-- Problem statement --
Print the whole listing again exactly as it stands, leaving out any images.

-- Data shown --
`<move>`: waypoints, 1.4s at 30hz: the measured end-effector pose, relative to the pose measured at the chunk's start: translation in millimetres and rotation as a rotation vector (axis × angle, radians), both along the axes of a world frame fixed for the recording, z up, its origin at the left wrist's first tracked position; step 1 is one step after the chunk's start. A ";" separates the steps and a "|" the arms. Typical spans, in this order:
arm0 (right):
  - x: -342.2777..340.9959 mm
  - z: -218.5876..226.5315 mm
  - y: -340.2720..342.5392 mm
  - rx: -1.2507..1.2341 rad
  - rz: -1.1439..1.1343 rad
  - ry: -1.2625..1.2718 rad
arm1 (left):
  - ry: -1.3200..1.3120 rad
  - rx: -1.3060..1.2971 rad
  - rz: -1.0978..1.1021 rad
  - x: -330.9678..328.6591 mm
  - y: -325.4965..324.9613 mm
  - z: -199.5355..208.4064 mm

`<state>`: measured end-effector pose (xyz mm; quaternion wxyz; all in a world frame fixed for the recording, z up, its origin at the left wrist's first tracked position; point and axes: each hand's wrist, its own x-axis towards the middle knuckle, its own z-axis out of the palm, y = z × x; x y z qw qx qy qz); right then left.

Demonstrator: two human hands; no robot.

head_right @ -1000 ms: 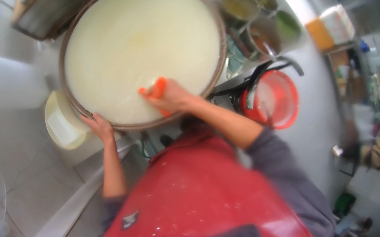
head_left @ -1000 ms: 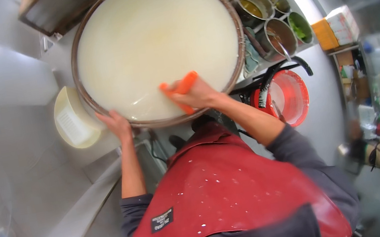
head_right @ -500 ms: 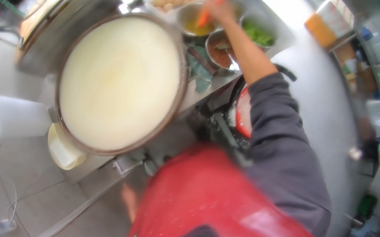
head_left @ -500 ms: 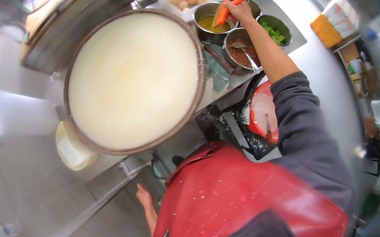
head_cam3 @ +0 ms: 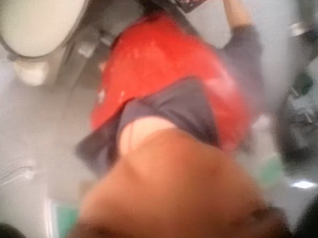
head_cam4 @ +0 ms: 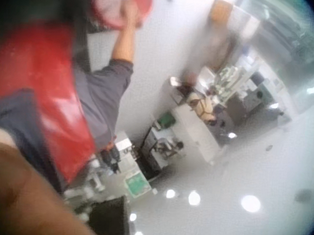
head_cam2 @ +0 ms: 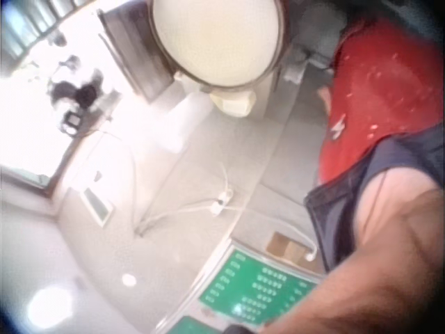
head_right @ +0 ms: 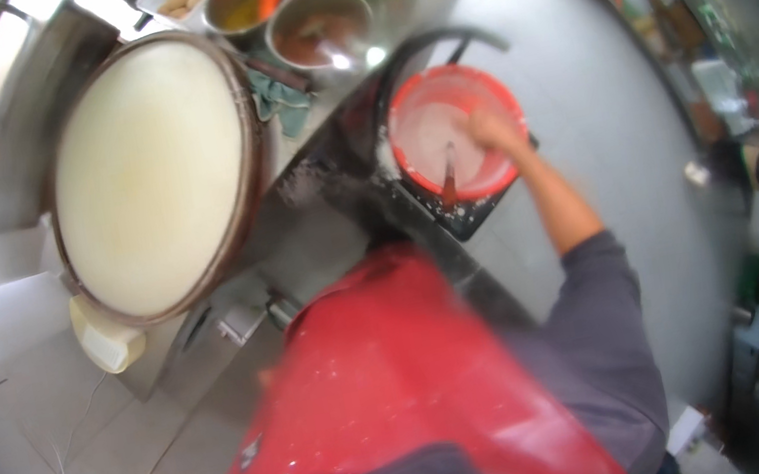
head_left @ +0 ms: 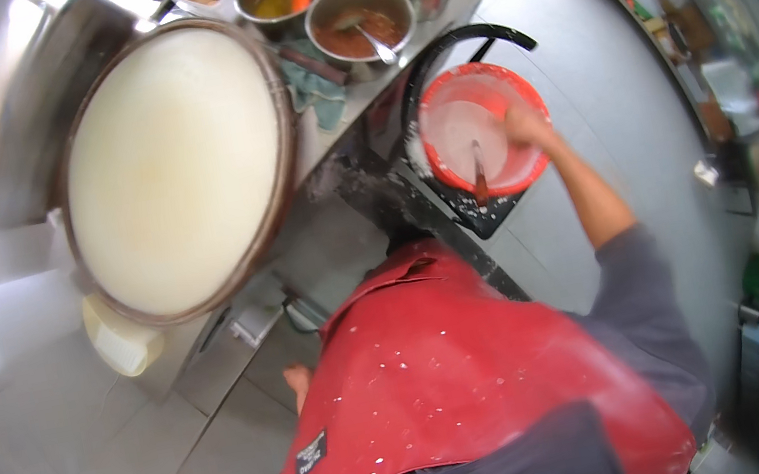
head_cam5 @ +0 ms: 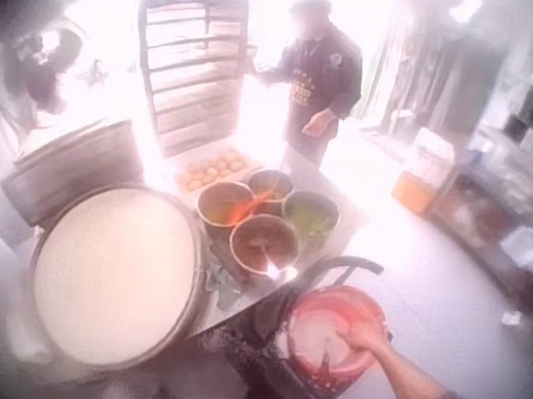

-- Response --
`<move>`: waypoints, 1.4s at 30hz: the measured end-effector pose, relative to the pose measured at the chunk's start: translation in millimetres and rotation as a rotation vector (axis × angle, radians), both along the axes of a world frame fixed for the recording, z up, its origin at the left wrist's first tracked position; step 1 is one step after the chunk's start. A ";" separates the steps and a "|" the arms. Typical spans, in this order:
arm0 (right):
  - x: -342.2777..340.9959 mm
  - z: -218.5876..226.5315 mm
  - y: -340.2720..342.5392 mm
  - rx: -1.2507..1.2341 rad
  - rz: -1.1439..1.1343 rad
  - ry: -1.2625..1.2718 rad
arm1 (left):
  - ry: -1.3200..1.3120 rad
  - rx: -1.3060..1.2971 rad
  - rz: -1.0978..1.1021 rad
  - x: -330.9678..328.6591 mm
  - y: -325.4965..324.9613 mm
  - z: -199.5355..208.4064 mm

`<state>`: measured end-effector pose (xyz mm; quaternion wxyz; all in a world frame fixed for the recording, z up, its origin at the left wrist's first tracked position; point and axes: each hand's wrist, its own x-axis towards the middle knuckle, its own z-axis out of the palm, y = z × x; x y z qw qx qy qz); right then left.

Demonstrator: two human hands; no robot.

head_right @ -1000 ms: 
head_left @ -1000 ms: 
head_right @ -500 ms: 
head_left @ -500 ms: 
head_cam3 @ +0 ms: 
head_cam4 @ +0 ms: 
head_cam2 @ +0 ms: 
head_right @ +0 ms: 
head_left @ +0 ms: 
head_cam5 @ +0 ms: 

What the exercise asked for is complete.